* EXERCISE INSTRUCTIONS
The output is the lines below from the one with "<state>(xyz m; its" through the one with "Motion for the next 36", both included, printed exactly and with no other line.
╭─ EXTRACTED MATERIAL
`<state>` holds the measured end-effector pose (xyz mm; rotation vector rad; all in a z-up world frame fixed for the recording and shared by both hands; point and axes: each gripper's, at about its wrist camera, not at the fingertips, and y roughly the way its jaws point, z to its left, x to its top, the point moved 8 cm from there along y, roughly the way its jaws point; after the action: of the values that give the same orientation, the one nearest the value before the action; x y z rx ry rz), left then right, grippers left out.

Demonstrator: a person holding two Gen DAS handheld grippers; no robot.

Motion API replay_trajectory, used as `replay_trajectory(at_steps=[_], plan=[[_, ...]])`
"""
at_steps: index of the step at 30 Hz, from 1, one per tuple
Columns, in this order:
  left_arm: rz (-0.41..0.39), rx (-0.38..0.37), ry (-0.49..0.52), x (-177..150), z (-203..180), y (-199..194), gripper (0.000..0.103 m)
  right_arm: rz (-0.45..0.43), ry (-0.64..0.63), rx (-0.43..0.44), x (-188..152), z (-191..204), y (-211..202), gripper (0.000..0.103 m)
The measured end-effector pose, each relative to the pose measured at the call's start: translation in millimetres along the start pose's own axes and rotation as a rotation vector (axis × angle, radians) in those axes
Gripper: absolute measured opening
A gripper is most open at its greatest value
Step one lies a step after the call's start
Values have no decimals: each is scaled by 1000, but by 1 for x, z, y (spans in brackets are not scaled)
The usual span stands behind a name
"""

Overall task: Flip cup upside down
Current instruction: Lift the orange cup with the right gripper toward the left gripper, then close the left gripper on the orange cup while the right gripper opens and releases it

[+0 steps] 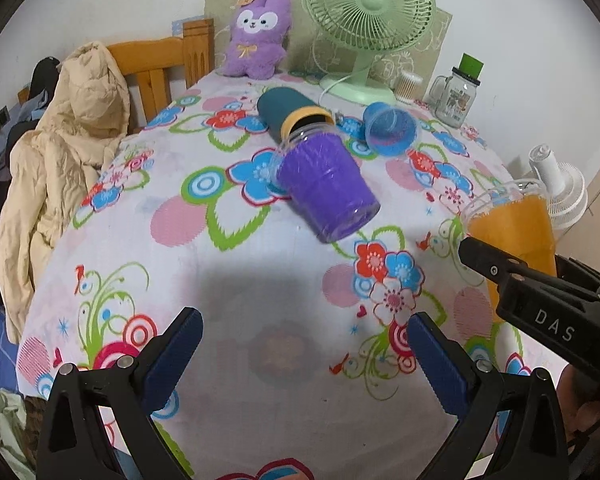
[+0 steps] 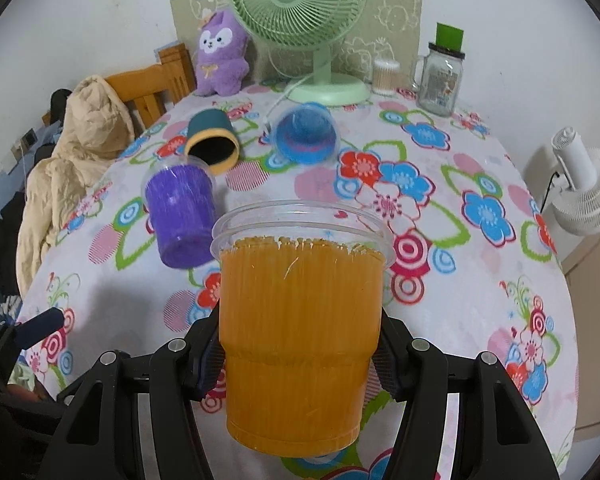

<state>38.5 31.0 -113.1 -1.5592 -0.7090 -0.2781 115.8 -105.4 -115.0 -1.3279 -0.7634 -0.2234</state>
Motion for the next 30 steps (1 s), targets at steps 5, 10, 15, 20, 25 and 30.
replay_trajectory(at_steps=[5,10,15,20,25,30], plan=[[7,-5,1,-9,0,2,103,22,20,-9,-11,-4,8,64],[29,-15,-10,-23,3,8,103,71,41,10,-26,-1,25,64],[39,-5,-9,-29,4,7,103,110,40,24,-33,6,31,67],[29,-6,11,-28,-1,4,103,138,58,44,-34,4,29,81],[-2,-63,-13,-21,-10,-6,103,113,107,114,-25,-9,13,88],[-40,-85,30,-12,-33,-14,103,51,181,203,-13,-35,-16,89]])
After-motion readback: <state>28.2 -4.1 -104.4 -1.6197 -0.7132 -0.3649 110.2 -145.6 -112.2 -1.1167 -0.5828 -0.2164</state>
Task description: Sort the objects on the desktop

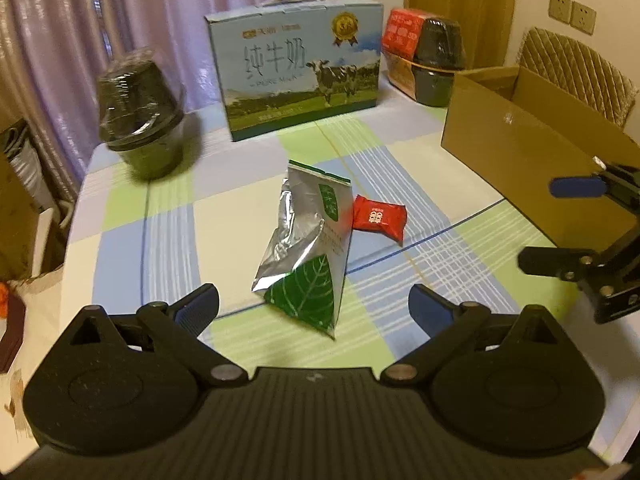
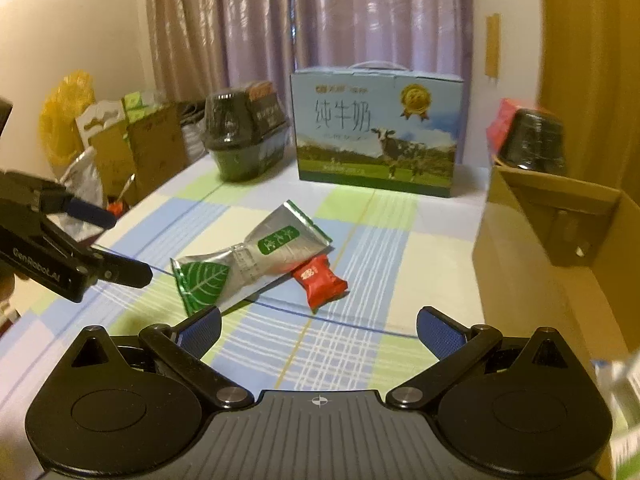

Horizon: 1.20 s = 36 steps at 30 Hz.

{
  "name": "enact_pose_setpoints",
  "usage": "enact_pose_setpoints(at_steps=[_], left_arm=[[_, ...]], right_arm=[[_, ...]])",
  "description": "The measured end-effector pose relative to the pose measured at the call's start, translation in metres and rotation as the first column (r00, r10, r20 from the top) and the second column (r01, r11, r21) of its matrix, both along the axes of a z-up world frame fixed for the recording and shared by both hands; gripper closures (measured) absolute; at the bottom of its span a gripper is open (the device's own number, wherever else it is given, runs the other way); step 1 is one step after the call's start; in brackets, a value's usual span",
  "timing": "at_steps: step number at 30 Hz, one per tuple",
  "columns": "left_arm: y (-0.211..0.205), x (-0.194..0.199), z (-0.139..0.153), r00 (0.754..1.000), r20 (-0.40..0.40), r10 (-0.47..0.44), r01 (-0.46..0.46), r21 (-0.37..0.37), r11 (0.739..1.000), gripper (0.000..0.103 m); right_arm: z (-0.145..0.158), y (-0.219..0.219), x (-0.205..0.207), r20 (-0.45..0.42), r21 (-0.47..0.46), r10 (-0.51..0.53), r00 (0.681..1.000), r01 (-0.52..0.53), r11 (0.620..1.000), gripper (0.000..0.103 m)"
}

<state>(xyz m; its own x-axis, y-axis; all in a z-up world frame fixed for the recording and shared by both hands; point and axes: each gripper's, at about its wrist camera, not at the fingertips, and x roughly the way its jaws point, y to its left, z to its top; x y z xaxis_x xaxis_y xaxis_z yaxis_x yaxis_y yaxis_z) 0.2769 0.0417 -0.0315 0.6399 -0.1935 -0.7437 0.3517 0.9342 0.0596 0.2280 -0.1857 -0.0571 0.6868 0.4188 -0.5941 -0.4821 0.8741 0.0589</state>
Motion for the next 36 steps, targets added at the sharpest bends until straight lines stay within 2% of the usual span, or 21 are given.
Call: enact_pose_setpoints(at_steps=[4, 12, 16, 21, 26, 31, 36], left_arm=[[-0.003, 0.021, -0.009, 0.999, -0.024, -0.04, 0.04, 0.015, 0.999, 0.004], [0.0, 0.065, -0.029, 0.995, -0.073, -0.061, 0.061, -0.009, 0.998, 0.004], [-0.001, 0.084, -0.04, 0.992, -0.092, -0.082, 0.082, 0.003, 0.997, 0.004], [0.0, 0.102, -0.05, 0.987, -0.121, -0.108, 0.106, -0.023, 0.994, 0.007], [-0.001, 0.113, -0.057, 0.982, -0.14, -0.125, 0.12, -0.041, 0.992, 0.012], [-0.003, 0.121, -0.066, 0.977, -0.16, -0.142, 0.139, -0.034, 0.99, 0.013], [-0.003, 0.128, -0.076, 0.969, -0.196, -0.149, 0.142, -0.05, 0.989, 0.013]], right_arm=[[-0.01, 0.01, 0.026, -0.011, -0.035, 0.037, 0.999, -0.038, 0.999, 0.002], [-0.027, 0.023, 0.067, -0.033, -0.097, 0.09, 0.995, -0.093, 0.991, 0.004], [-0.037, 0.029, 0.086, -0.055, -0.122, 0.115, 0.992, -0.121, 0.985, 0.013], [-0.047, 0.038, 0.102, -0.059, -0.122, 0.135, 0.989, -0.141, 0.982, 0.02], [-0.06, 0.049, 0.117, -0.078, -0.129, 0.183, 0.98, -0.192, 0.973, 0.031], [-0.072, 0.054, 0.134, -0.111, -0.132, 0.188, 0.976, -0.202, 0.971, 0.042], [-0.077, 0.058, 0.144, -0.128, -0.154, 0.192, 0.973, -0.21, 0.965, 0.047]])
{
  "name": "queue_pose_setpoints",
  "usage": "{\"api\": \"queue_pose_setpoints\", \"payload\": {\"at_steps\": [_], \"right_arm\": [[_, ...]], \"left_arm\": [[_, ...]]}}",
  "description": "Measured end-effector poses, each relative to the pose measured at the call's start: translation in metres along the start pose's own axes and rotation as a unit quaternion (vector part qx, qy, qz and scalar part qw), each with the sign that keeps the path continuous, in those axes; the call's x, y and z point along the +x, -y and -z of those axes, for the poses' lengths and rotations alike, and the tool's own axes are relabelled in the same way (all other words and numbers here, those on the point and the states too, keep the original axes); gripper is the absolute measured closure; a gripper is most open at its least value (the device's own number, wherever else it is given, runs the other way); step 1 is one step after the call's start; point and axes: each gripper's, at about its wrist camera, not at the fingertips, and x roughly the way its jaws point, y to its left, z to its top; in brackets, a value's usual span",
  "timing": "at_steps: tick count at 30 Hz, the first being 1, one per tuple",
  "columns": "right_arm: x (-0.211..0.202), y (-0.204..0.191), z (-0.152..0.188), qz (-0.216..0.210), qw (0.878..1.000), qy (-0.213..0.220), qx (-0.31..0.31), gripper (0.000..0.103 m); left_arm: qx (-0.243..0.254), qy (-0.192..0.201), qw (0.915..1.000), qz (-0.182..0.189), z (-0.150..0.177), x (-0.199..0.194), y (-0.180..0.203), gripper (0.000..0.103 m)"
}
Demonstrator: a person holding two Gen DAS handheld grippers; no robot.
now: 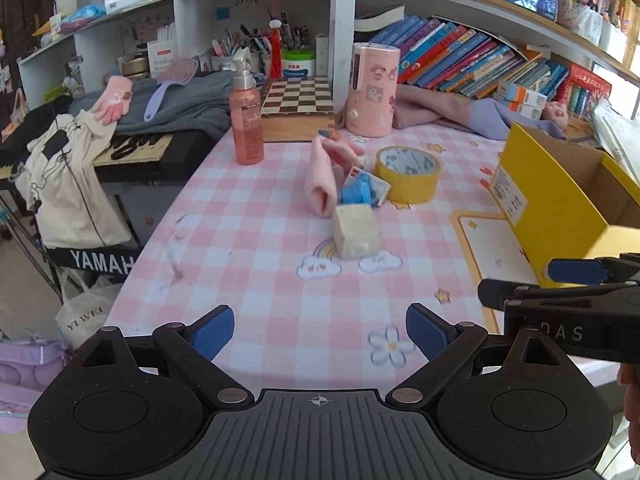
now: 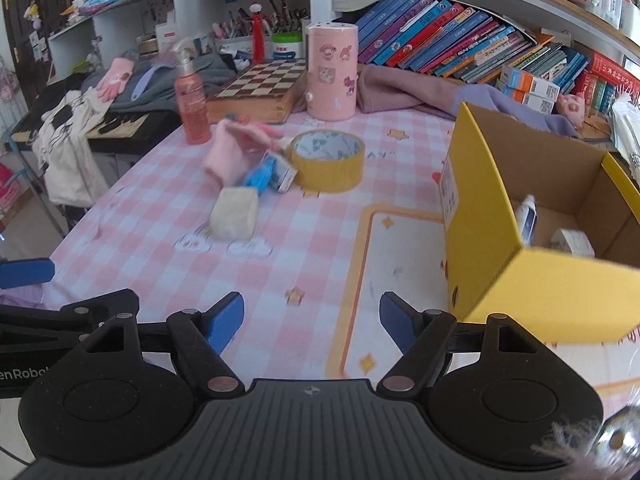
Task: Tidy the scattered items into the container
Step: 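Close the left tool on the white block while the right tool moves toward the yellow tape roll, then close the right tool on the yellow tape roll while the left tool lifts the white block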
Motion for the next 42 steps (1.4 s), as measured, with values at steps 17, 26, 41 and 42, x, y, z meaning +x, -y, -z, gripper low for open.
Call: {"api": "queue_pose_setpoints", "payload": {"at_steps": [17, 26, 41, 42], "right_arm": [[0.073, 0.029, -0.072, 0.03, 0.999, 0.006, 0.014, 0.03], [0.108, 0.026, -0.098, 0.029, 1.0, -0.002, -0.009, 0.029], [0.166, 0.011, -0.128, 0.012, 1.0, -0.019, 0.001, 0.019], [0.17, 0.009, -0.13, 0.012, 1.0, -0.018, 0.003, 0.017]], "left_arm": [[0.019, -0.007, 0.9998, 0.009, -0.041, 0.074, 0.024, 0.014], [0.02, -0.032, 0.9993, 0.002, -0.055, 0.126, 0.036, 0.047], [-0.005, -0.063, 0.9979, 0.014, -0.057, 0.133, 0.015, 0.07], [-0.008, -0.067, 0.9976, 0.014, -0.055, 0.129, 0.011, 0.07]]}}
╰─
* RESPONSE
<state>(xyz m; its own x-axis, y-axis; all in a z-up world frame fixed for the recording and shared by both hands; point and axes: each gripper's, at about its wrist camera, not at the fingertips, and x roughly the way its jaws point, y to its left, z to its top; x y z xaxis_x xaxis_y xaxis_z yaxis_x yaxis_y yaxis_z) 0.2769 0.0417 -0.0315 0.6399 -0.1935 -0.7437 0.3517 0.9342 0.0596 0.2280 -0.1857 -0.0571 0.6868 0.4188 -0.5941 -0.4821 0.8741 0.0589</state>
Motion for the next 36 steps, targets added at the sharpest bends until straight lines stay within 2% of the usual span, or 21 are given.

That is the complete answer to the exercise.